Alexandria expands plastics operations
ALEXANDRIA, MINN. — Minnesota manufacturer Alexandria Industries is beefing up plastics capabilities with a new 30,000-square-foot operation and additional injection molding equipment.
The Alexandria-based firm has some injection molding and polyurethane foam molding at an 8,500-square-foot plant in Wheaton, Ill. But those operations will be moved to the larger, recently acquired building in Wheaton. The company also acquired assets from a shuttered North Dakota molding plant that it will be able to use at the new site.
The changes will allow Alexandria to offer a wider mix of plastic components and more capacity, said President Joe Schabel in a Sept. 11 telephone interview.
Alexandria Industries also has production in aluminum, iron and steel, with plastics a key part of being able to offer customers parts in any material they need, Schabel said. The bulk of the company's products are functional parts for a variety of industries.
The new building in Wheaton will house Alexandria's plastics operations as well as tungsten/metal inert-gas welding services and assembly. Alexandria Industries is also hiring more plastics specialists, he said.
In addition to operations in Minnesota, Alexandria Industries has production in Carrollton, Texas, and Indianapolis.
Tasus building Alabama auto parts plant
BLOOMINGTON, IND. — Auto supplier Tasus Corp. will construct a $19 million injection molding plant in Florence, Ala., but the firm is setting up temporary production in the area to meet customer demand until the new plant opens.
Bloomington-based Tasus expects to hire 135 people in Florence during the next three to five years, the company said in a Sept. 11 news release.
While local contractors in Florence build the 104,000-square-foot facility, Tasus is outfitting a temporary site with four injection presses that will start up in November. The company is also in the process of hiring workers for that site, and will transfer them to the new plant, once it opens in October 2013, said President and CEO Melanie Hart. Tasus is posting open positions on its website.
Tasus' other facilities, in Georgetown, Texas, and Bloomington, are running near capacity, and shifting an expected $8 million in production to Florence will make room for new business at those locations, Hart said. The firm has also installed tighter racking systems at those sites to help clear production space.
Walt Barkalow, the Texas plant's general manager, will also serve as general manager of the Alabama operation.
The company is part of Tsuchiya Co. Ltd. of Nagoya, Japan, which also has operations in Hamilton, Ontario, and Georgetown. Tasus produces 52 million auto parts annually at its U.S operations, with primary production in injection molding. Its presses have clamping forces from 150-1,450 tons.

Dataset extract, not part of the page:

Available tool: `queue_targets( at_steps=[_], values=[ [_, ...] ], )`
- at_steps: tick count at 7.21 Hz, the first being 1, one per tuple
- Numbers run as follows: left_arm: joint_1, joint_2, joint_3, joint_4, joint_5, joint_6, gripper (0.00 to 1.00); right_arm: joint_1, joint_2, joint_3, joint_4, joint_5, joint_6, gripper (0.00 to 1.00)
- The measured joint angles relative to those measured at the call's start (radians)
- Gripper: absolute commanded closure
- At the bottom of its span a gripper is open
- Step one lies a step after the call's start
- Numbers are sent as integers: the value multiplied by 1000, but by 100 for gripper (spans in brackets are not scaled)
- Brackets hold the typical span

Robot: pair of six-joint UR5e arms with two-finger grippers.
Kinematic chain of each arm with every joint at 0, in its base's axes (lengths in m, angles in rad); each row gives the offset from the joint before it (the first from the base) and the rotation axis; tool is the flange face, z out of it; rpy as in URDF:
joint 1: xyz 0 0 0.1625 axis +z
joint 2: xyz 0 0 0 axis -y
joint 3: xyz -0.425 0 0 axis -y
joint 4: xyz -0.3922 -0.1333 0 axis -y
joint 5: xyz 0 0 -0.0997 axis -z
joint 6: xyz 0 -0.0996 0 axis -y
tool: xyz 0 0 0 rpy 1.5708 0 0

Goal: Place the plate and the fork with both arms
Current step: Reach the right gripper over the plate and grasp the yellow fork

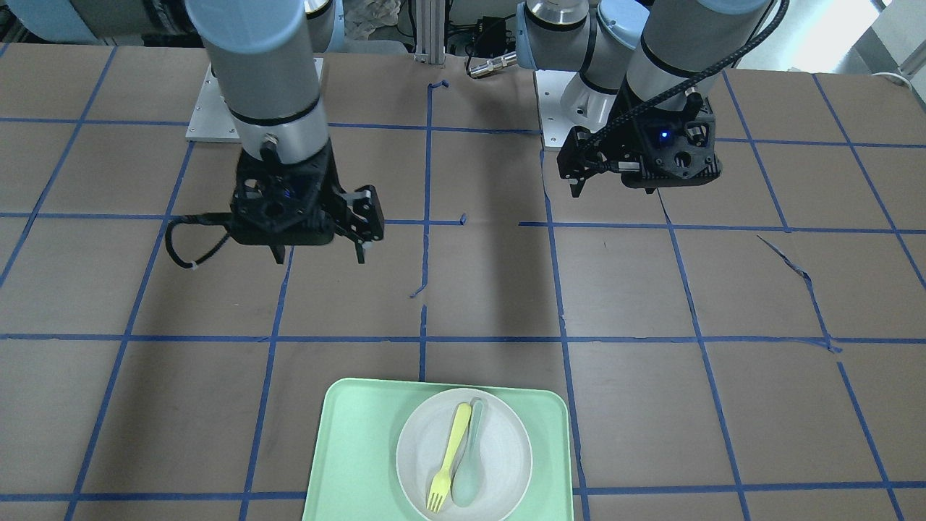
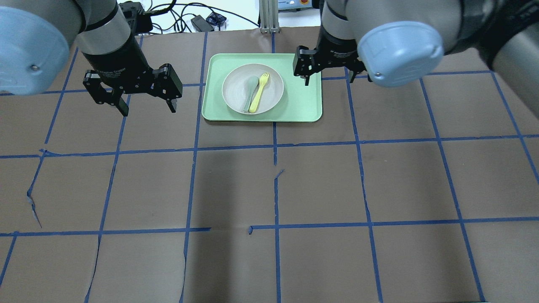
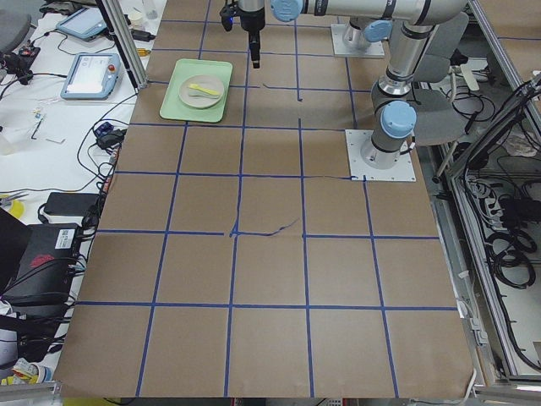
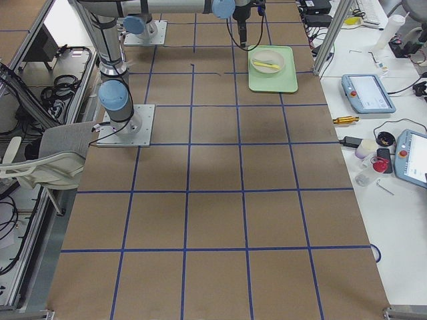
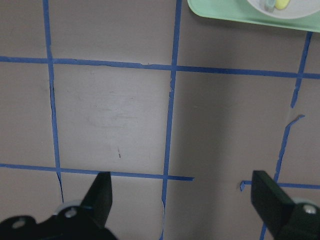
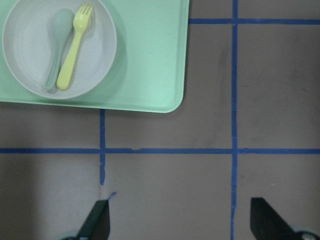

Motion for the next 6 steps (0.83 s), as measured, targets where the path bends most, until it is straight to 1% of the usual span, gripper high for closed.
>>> queue_targets(
  at_steps=[2, 3, 4, 6],
  values=[
    [-1, 18, -38, 2, -2, 2, 0, 63, 213, -185, -42, -27, 135, 0],
    [-1, 25, -53, 3, -1, 2, 0, 78, 301, -246, -82, -30, 200, 0],
    [-1, 30, -60, 4, -1, 2, 0, 90, 361, -274, -127, -31, 234, 0],
    [-1, 32, -63, 6, 0, 2, 0, 100, 464, -290, -228, -31, 264, 2]
  ],
)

First US Con-Pearl plant slated for S.C.
GREENVILLE, S.C. — A German company that makes board, sheet and textiles out of recycled plastics is opening its first North American factory in Greenville, investing $14.3 million in Con-Pearl North America.

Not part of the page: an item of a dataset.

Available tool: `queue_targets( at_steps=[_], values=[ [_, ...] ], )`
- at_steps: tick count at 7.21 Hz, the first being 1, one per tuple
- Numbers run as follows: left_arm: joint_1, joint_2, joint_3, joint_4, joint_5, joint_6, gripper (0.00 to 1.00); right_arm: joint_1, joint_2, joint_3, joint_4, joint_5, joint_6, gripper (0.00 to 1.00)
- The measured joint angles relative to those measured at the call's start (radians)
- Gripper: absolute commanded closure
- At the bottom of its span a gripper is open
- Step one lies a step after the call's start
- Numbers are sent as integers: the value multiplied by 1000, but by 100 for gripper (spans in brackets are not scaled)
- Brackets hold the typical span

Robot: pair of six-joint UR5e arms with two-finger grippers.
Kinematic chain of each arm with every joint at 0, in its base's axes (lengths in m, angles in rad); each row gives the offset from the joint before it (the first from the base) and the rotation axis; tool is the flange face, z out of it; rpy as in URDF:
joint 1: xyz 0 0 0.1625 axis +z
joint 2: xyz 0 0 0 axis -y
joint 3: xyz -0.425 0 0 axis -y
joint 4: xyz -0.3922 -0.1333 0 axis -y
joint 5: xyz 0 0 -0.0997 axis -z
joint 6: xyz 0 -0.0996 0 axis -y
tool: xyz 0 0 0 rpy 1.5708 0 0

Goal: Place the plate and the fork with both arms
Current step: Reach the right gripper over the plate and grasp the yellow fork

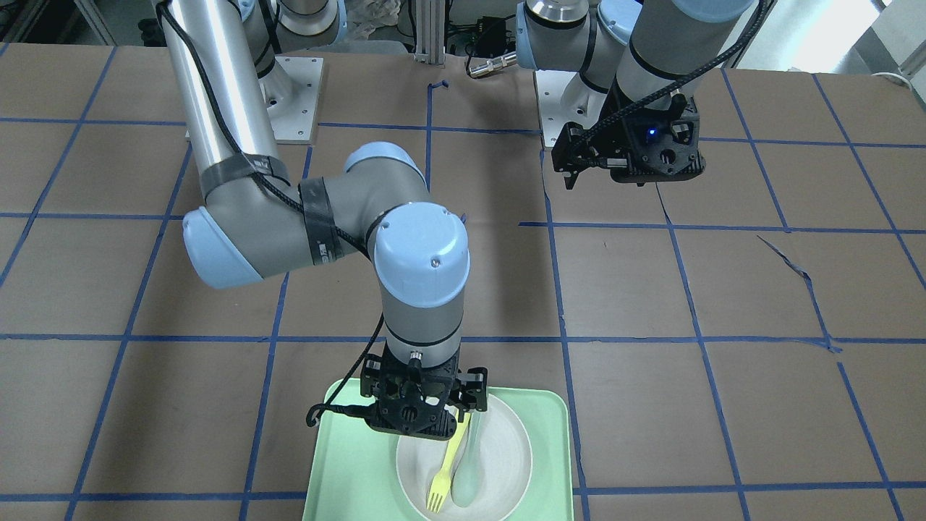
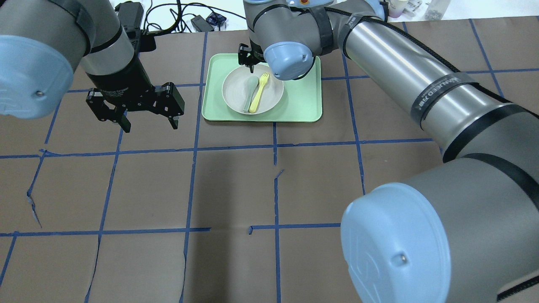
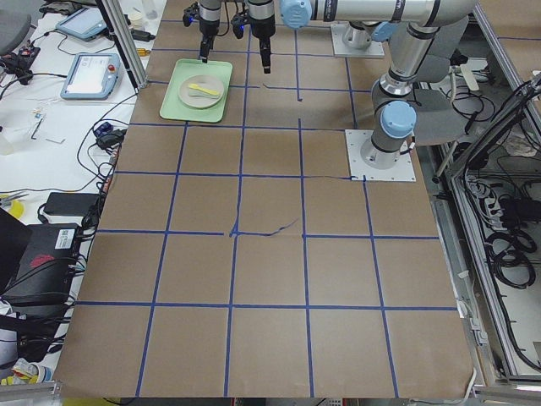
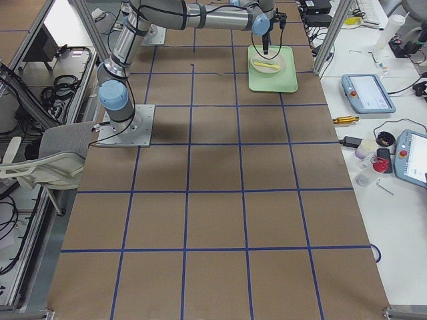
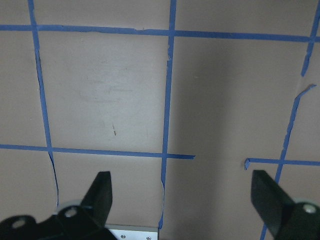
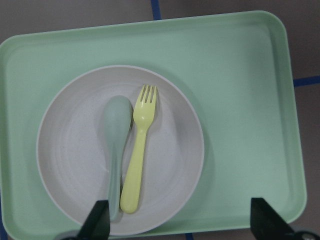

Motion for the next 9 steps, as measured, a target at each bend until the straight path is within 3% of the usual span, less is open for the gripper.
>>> queue_targets(
  at_steps=[1, 2, 6, 7, 9],
  values=[
    [0, 0, 0, 0, 0, -1, 0, 3, 42, -2, -39, 1, 27, 18],
    [0, 0, -1, 0, 1, -2, 0, 9, 76, -3, -67, 1, 58, 27],
    [1, 0, -1, 1, 2, -2, 0, 24, 125, -2, -90, 26, 98, 30],
    [1, 0, -1, 1, 2, -2, 0, 26, 131, 0, -90, 30, 99, 44],
    [1, -1, -1, 6, 1, -2, 0, 26, 139, 1, -91, 31, 95, 51]
  ],
)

Con-Pearl North America is a subsidiary of Friedola-Tech GmbH of Geismar, Germany. The company is renovating part of an existing industrial building. The investment is expected to generate 51 jobs during the next five years, according to the Greenville Area Development Corp.
Friedola-Tech, which has its own recycling operation, makes lightweight boards, artificial leather, floor coverings, internal liners and injection molded parts. The company's major markets are packaging and automotive. Con-Pearl boards are made from polypropylene.
Production should begin in Greenville in October. Economic development officials announced the new plant Sept. 14. The company will begin hiring immediately.
Stefan Hoedt, business development director for Con-Pearl North America, said in a prepared statement that South Carolina “offers us an exceptional business environment and great access to markets in the U.S.”
Officials of Con-Pearl North America and Friedola-Tech were not available for additional comment.
The Coordinating Council for Economic Development approved a $150,000 grant for work on the building.